> What is being asked
Reproduce the data shown below exactly.

> Data excerpt
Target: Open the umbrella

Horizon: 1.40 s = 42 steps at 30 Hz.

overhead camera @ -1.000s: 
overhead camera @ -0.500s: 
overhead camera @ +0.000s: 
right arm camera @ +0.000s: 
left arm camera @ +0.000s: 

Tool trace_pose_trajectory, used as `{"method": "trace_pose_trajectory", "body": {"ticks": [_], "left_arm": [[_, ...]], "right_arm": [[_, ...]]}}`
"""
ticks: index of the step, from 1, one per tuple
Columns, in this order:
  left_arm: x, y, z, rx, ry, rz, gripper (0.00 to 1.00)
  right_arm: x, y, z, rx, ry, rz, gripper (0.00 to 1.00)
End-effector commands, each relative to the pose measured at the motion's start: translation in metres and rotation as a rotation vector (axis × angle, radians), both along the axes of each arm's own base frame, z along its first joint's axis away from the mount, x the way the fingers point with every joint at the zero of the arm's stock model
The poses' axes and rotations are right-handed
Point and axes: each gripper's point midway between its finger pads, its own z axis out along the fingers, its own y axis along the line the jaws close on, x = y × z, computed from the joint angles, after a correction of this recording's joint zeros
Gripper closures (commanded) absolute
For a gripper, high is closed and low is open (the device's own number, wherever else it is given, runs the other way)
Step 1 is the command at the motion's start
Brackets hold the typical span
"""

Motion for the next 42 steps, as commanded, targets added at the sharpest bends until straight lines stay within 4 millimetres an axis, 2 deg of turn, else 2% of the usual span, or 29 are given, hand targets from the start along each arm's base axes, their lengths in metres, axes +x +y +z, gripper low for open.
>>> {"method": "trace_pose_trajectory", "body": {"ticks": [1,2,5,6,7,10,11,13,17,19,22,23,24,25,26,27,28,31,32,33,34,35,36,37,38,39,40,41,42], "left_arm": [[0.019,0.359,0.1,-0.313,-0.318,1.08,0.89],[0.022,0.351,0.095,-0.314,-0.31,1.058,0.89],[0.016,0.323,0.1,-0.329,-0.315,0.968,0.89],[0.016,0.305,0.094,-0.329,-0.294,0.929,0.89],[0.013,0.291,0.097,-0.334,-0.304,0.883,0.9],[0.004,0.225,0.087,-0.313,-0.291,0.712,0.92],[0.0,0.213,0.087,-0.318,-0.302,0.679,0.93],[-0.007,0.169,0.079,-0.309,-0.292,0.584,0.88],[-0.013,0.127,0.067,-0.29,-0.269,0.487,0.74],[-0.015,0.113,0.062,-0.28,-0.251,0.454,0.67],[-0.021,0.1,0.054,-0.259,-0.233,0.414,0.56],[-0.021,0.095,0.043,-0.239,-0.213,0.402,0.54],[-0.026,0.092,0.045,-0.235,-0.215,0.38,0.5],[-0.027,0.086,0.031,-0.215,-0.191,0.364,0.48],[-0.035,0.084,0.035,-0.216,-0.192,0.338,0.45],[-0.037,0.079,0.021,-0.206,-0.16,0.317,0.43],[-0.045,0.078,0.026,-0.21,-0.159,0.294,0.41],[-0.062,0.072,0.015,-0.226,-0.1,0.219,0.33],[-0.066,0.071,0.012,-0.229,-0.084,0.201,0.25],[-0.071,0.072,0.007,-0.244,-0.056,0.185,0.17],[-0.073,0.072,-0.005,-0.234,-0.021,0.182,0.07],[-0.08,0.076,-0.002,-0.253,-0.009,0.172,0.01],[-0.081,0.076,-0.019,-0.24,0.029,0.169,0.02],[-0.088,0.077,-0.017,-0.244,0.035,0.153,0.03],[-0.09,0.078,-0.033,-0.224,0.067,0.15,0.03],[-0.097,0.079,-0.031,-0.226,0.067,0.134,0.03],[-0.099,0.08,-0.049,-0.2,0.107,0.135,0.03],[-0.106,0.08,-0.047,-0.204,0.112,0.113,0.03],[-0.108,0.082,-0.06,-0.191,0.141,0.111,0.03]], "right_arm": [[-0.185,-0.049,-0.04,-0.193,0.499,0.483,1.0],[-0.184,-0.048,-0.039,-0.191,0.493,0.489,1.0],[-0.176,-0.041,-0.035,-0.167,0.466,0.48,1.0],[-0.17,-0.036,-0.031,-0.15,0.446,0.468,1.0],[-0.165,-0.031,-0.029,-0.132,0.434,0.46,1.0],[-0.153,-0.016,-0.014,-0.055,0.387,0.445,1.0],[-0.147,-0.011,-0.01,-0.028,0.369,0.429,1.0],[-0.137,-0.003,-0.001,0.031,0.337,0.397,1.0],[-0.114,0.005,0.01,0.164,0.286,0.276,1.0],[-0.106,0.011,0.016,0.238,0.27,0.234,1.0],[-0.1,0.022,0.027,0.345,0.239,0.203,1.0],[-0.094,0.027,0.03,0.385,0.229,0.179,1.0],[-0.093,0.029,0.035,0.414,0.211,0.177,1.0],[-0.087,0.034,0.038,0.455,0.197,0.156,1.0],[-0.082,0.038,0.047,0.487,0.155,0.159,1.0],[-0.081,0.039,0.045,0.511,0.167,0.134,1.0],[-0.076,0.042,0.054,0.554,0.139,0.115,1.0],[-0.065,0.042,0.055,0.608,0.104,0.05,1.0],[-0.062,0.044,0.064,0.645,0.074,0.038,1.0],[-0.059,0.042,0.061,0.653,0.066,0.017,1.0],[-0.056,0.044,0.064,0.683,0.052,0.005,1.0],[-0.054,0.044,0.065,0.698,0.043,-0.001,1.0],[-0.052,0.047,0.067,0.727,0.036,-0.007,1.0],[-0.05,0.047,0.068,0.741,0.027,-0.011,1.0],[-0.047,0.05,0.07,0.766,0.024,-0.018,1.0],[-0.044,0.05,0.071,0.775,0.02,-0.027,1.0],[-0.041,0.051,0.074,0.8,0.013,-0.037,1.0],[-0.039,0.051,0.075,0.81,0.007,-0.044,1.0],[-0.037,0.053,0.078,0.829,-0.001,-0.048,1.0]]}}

> Written answer
Target: Open the umbrella

Horizon: 1.40 s = 42 steps at 30 Hz.

overhead camera @ -1.000s: 
overhead camera @ -0.500s: 
overhead camera @ +0.000s: 
right arm camera @ +0.000s: 
left arm camera @ +0.000s: 

Tool trace_pose_trajectory, used as `{"method": "trace_pose_trajectory", "body": {"ticks": [_], "left_arm": [[_, ...]], "right_arm": [[_, ...]]}}`
"""
ticks: index of the step, from 1, one per tuple
Columns, in this order:
  left_arm: x, y, z, rx, ry, rz, gripper (0.00 to 1.00)
  right_arm: x, y, z, rx, ry, rz, gripper (0.00 to 1.00)
End-effector commands, each relative to the pose measured at the motion's start: translation in metres and rotation as a rotation vector (axis × angle, radians), both along the axes of each arm's own base frame, z along its first joint's axis away from the mount, x the way the fingers point with every joint at the zero of the arm's stock model
The poses' axes and rotations are right-handed
Point and axes: each gripper's point midway between its finger pads, its own z axis out along the fingers, its own y axis along the line the jaws close on, x = y × z, computed from the joint angles, after a correction of this recording's joint zeros
Gripper closures (commanded) absolute
For a gripper, high is closed and low is open (the device's own number, wherever else it is given, runs the other way)
Step 1 is the command at the motion's start
Brackets hold the typical span
"""

Motion for the next 42 steps, as commanded, targets added at the sharpest bends until straight lines stay within 4 millimetres an axis, 2 deg of turn, else 2% of the usual span, or 29 are given, hand targets from the start along each arm's base axes, their lengths in metres, axes +x +y +z, gripper low for open.
>>> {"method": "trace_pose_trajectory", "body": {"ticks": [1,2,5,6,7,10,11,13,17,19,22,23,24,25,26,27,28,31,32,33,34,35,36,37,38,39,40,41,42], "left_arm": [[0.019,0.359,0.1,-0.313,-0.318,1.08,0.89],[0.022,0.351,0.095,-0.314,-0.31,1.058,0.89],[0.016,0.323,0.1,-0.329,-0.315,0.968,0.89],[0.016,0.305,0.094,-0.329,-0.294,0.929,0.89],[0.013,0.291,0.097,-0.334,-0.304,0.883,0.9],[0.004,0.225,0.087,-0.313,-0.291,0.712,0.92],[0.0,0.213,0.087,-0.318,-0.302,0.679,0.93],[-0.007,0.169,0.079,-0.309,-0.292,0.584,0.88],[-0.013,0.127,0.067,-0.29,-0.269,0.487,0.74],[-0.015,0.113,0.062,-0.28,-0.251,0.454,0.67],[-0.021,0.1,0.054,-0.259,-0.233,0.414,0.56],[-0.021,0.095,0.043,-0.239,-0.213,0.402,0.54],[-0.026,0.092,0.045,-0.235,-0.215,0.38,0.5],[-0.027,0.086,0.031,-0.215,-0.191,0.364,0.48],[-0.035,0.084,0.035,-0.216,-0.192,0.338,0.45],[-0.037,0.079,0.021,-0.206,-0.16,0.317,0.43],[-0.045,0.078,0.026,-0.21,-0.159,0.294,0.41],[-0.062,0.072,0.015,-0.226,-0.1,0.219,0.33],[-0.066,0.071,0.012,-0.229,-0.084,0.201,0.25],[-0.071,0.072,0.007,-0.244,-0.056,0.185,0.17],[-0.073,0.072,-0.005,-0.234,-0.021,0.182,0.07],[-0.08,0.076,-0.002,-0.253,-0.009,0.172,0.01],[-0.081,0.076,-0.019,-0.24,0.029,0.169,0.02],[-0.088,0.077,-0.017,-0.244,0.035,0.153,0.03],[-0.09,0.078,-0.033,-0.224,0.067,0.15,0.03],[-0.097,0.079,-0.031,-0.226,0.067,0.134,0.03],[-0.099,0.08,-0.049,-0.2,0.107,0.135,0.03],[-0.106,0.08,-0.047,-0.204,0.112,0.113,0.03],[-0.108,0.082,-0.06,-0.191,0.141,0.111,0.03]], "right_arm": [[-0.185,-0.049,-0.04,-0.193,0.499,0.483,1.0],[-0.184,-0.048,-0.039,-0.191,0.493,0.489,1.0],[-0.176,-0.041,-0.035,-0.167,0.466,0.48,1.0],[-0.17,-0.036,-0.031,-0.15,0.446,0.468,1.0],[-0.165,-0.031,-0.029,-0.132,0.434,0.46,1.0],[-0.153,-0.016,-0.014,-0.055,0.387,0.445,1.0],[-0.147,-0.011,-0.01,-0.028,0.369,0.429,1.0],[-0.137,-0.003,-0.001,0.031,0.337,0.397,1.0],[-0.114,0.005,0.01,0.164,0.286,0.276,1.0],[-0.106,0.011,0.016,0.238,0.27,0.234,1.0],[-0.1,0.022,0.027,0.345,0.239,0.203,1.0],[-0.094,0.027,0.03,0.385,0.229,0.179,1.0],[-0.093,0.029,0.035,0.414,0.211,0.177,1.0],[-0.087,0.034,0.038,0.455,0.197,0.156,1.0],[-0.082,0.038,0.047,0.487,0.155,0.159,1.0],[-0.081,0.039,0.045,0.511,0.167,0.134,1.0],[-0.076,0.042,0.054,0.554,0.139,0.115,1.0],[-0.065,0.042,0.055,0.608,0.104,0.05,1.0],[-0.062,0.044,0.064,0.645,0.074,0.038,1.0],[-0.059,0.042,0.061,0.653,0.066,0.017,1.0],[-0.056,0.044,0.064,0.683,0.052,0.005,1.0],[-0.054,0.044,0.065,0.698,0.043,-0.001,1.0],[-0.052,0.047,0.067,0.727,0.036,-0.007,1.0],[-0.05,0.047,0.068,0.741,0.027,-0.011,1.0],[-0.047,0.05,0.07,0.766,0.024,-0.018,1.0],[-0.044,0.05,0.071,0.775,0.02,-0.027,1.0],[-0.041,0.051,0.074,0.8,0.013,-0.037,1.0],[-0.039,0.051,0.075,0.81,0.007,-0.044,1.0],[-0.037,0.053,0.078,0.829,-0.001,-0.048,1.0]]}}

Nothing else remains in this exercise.